Assim terminou a vida dum grande erudito, cujos trabalhos influenciaram a tradução da Bíblia para o inglês por quase os próximos 400 anos. Tyndale havia trabalhado sob o risco de sua vida, não para obter honra ou reconhecimento e posição pessoais, mas para tornar a Palavra de Deus disponível ao homem comum.
A BÍBLIA EM CHINÊS
Foi em 1807, cerca de 271 anos depois da execução de Tyndale, que Robert Morrison, missionário protestante, chegou a Cantão, na China. Em pouco tempo passou a trabalhar na tradução da Bíblia para o chinês. Morrison tinha algum conhecimento de chinês, mas precisava de ajuda adicional com a língua. Tal ajuda não estava prontamente disponível, porque a tradução para o chinês era um empreendimento arriscado, punível com a morte. Contudo, Morrison conseguiu obter a ajuda de dois eruditos chineses. Um deles ficou tão temeroso de ser preso e depois morto por tortura vagarosa, que carregava consigo veneno, para suicidar-se caso fosse apanhado.
A cidade de Cantão estava então aberta aos estrangeiros apenas durante seis meses por ano, exigindo que Morrison partisse cada seis meses. No ínterim, Morrison morava na ilha de Macau. Tendo aceito o emprego de intérprete na Companhia das Índias Orientais, pôde voltar a Cantão.
Durante o dia, enquanto trabalhava para a Companhia das Índias Orientais, Morrison cuidava dos negócios rotineiros e trabalhava num dicionário chinês-inglês e numa gramática chinesa. A noite, ele e seus ajudantes chineses trabalhavam na tradução da Bíblia.

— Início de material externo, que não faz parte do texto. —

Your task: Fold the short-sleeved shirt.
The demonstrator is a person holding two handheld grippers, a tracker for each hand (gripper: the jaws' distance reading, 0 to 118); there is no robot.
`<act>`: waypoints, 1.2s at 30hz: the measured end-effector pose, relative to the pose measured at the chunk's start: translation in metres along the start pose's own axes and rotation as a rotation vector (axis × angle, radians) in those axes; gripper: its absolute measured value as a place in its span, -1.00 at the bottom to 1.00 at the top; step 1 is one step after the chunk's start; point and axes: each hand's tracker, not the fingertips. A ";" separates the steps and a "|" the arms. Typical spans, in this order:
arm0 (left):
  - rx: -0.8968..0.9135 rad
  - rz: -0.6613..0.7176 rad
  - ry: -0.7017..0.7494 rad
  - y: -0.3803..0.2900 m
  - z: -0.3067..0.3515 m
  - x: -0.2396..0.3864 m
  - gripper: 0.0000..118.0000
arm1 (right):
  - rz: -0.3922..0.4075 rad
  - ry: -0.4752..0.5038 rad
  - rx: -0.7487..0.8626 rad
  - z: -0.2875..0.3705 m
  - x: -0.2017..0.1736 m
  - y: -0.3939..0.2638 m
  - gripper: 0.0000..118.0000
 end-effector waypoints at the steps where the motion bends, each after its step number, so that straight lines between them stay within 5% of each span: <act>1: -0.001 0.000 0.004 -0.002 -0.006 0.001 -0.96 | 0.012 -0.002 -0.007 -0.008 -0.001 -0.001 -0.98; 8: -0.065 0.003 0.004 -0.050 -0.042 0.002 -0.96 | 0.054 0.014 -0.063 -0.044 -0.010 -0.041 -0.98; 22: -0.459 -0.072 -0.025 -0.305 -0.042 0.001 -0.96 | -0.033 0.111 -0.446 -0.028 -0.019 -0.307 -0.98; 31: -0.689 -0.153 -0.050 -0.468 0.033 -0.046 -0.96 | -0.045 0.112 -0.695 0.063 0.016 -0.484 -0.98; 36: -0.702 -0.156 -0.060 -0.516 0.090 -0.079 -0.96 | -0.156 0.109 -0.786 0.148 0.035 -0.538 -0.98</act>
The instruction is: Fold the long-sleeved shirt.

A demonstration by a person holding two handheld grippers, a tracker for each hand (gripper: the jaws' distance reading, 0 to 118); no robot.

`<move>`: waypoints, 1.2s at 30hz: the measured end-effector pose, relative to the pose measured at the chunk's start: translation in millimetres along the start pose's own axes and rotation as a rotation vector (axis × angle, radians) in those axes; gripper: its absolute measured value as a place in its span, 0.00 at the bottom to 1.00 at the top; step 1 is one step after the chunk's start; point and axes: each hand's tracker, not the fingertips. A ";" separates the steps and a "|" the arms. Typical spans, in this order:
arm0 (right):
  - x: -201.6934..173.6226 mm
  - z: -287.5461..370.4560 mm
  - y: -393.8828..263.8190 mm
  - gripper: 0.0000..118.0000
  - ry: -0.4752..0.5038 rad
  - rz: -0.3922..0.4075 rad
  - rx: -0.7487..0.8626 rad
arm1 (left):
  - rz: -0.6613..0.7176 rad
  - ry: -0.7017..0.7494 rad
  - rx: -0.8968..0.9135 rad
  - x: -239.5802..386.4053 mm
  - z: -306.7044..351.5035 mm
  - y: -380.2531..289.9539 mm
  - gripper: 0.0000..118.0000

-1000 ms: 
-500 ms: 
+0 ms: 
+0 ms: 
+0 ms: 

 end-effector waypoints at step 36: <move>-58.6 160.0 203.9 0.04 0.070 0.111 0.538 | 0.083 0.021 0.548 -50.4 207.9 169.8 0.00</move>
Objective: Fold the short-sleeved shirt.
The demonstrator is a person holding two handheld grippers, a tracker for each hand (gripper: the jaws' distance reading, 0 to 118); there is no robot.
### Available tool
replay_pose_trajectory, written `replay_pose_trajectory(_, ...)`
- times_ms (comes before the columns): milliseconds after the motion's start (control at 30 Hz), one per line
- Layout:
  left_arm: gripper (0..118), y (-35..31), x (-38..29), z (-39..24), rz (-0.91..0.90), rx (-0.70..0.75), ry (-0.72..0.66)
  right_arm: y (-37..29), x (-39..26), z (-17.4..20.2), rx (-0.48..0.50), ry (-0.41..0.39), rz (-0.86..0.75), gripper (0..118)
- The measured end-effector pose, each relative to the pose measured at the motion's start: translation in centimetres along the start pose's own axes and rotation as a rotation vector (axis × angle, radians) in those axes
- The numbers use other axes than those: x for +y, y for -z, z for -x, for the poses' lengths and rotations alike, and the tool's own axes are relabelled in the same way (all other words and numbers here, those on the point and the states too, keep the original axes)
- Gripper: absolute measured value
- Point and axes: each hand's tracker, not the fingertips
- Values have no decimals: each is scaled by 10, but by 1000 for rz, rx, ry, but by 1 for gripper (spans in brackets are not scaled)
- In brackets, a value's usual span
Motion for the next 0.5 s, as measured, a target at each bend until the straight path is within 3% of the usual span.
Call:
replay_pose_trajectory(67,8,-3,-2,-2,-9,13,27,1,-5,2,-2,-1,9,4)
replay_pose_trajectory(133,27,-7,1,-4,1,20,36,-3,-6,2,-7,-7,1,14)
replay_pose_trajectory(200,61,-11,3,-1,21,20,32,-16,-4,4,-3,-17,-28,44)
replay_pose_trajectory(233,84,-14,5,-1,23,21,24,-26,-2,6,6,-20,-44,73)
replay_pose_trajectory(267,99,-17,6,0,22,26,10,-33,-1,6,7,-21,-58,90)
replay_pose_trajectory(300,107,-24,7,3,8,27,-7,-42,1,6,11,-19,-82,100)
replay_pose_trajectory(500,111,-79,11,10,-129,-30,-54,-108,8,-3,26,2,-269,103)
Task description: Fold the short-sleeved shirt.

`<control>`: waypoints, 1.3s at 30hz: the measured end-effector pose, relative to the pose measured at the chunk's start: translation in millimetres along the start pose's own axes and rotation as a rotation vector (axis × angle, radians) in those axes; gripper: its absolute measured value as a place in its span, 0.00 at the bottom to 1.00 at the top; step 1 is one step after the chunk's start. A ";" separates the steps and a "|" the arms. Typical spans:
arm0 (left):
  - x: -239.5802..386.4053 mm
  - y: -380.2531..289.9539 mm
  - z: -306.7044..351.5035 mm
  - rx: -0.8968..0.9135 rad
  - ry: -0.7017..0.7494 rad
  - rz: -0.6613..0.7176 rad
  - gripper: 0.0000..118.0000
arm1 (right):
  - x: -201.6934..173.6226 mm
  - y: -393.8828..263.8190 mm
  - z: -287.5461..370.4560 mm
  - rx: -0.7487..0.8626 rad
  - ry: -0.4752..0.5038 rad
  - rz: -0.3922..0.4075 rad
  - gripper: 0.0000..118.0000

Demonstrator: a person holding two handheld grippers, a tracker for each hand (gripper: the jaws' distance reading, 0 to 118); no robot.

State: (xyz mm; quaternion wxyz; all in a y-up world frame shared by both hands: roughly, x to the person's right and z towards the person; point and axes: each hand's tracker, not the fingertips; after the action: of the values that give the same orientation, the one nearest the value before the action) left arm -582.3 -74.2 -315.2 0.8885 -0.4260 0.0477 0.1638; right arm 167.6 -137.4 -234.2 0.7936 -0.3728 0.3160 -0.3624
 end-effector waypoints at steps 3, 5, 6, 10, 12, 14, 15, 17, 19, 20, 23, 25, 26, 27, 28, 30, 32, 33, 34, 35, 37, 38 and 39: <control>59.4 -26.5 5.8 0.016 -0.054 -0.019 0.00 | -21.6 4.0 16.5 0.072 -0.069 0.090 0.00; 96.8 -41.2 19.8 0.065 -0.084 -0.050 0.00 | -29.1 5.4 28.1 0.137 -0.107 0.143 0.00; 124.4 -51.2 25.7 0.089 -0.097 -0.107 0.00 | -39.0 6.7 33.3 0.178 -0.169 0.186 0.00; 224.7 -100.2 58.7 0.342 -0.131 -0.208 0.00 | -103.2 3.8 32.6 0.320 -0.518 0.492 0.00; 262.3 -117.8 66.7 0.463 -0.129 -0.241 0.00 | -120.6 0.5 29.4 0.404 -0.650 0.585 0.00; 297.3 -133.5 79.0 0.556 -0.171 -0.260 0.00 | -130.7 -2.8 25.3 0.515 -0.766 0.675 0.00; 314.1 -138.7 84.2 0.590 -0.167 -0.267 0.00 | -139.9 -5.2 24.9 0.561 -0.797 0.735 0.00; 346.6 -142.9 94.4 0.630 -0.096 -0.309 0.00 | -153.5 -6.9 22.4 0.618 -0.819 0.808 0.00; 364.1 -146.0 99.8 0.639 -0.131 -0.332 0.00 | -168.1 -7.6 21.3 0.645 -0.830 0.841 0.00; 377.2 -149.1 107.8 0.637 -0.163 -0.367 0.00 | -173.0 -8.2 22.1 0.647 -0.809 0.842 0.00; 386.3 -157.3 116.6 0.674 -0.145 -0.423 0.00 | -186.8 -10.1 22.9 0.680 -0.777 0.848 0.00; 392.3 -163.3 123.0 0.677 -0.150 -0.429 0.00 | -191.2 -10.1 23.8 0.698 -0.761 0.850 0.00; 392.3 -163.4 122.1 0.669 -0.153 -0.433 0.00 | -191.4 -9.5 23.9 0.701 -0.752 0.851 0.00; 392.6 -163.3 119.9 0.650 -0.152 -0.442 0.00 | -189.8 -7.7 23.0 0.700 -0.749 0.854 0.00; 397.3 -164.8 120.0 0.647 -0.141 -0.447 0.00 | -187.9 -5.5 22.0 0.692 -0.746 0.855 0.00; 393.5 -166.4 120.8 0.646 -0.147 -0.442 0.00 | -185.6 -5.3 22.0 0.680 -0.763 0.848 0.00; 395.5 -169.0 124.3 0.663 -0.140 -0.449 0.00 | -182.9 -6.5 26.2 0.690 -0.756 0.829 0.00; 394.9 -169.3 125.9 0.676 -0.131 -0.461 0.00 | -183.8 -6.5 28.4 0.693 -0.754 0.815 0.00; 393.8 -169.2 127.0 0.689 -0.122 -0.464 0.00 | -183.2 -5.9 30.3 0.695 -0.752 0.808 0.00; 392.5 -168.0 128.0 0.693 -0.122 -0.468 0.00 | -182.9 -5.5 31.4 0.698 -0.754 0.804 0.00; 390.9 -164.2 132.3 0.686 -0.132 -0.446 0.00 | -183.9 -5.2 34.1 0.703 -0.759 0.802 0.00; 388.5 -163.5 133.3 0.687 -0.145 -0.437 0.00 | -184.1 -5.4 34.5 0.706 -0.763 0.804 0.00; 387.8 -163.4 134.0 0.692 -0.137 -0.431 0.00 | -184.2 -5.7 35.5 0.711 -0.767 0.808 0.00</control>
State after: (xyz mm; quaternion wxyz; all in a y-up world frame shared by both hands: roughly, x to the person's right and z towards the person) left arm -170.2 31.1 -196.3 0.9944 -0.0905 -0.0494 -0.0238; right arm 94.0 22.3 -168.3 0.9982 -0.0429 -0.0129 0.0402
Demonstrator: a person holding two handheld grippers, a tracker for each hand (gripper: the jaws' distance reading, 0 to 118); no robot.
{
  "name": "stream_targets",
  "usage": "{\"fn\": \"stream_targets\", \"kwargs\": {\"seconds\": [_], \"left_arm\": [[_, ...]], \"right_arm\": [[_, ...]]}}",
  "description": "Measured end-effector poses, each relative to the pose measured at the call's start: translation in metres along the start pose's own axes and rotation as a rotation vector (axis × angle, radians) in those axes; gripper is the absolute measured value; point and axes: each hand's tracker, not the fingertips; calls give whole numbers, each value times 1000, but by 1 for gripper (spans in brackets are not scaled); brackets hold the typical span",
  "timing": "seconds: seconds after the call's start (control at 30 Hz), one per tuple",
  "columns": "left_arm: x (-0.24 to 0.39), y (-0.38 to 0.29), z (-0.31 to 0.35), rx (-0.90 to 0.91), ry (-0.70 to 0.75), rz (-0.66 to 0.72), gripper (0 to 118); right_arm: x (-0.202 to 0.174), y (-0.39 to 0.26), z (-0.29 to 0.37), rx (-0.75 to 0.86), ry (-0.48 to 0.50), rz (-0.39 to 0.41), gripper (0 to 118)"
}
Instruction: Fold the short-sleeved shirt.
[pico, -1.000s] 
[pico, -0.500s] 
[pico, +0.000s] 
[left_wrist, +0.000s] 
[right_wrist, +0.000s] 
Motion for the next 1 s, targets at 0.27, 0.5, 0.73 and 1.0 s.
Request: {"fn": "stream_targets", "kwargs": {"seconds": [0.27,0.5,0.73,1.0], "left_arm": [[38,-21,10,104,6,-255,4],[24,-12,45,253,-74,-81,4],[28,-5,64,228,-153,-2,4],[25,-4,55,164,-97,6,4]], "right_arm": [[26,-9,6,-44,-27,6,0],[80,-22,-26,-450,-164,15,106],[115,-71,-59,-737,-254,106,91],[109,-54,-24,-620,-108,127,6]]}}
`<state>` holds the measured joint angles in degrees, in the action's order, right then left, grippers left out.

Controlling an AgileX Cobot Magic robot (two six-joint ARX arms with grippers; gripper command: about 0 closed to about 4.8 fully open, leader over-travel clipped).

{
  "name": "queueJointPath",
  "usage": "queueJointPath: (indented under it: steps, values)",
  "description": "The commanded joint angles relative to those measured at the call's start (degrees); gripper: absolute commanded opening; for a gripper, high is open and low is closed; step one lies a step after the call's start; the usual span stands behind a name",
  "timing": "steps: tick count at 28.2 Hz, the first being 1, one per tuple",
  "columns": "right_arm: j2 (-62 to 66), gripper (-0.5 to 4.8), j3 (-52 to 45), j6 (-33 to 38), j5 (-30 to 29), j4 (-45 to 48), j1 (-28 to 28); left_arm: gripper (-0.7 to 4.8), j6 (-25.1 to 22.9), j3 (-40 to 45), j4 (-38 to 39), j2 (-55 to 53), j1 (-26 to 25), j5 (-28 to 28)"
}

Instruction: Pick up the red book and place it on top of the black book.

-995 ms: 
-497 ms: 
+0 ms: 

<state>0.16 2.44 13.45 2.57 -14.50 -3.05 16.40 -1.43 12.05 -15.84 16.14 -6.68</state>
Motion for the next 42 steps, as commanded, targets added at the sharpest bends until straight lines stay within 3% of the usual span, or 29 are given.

Em 1810, imprimiu-se o livro de Atos em chinês, com blocos de madeira produzidos à mão. Não querendo que estes blocos caíssem em mãos erradas, Morrison enterrou-os ao partir para Macau. Ficou muito desapontado quando, ao retornar seis meses depois, descobriu que os cupins haviam consumido os blocos.
Apesar dos problemas e dos reveses, Morrison, com a ajuda de outro missionário, William Milne, terminou a tradução das Escrituras Gregas Cristãs em 1814. Até 1818, a Bíblia inteira já estava traduzida.
Deveras, traduzir a Bíblia tem sido uma tarefa arriscada. Tradutores tais como Tyndale e Morrison eram homens dedicados e corajosos, dispostos a perseverar apesar de enormes obstáculos. O que faziam estava em harmonia com a vontade de Deus, de que todos os povos tivessem a oportunidade de obter um “conhecimento exato da verdade”. — 1 Tim. 2:3, 4.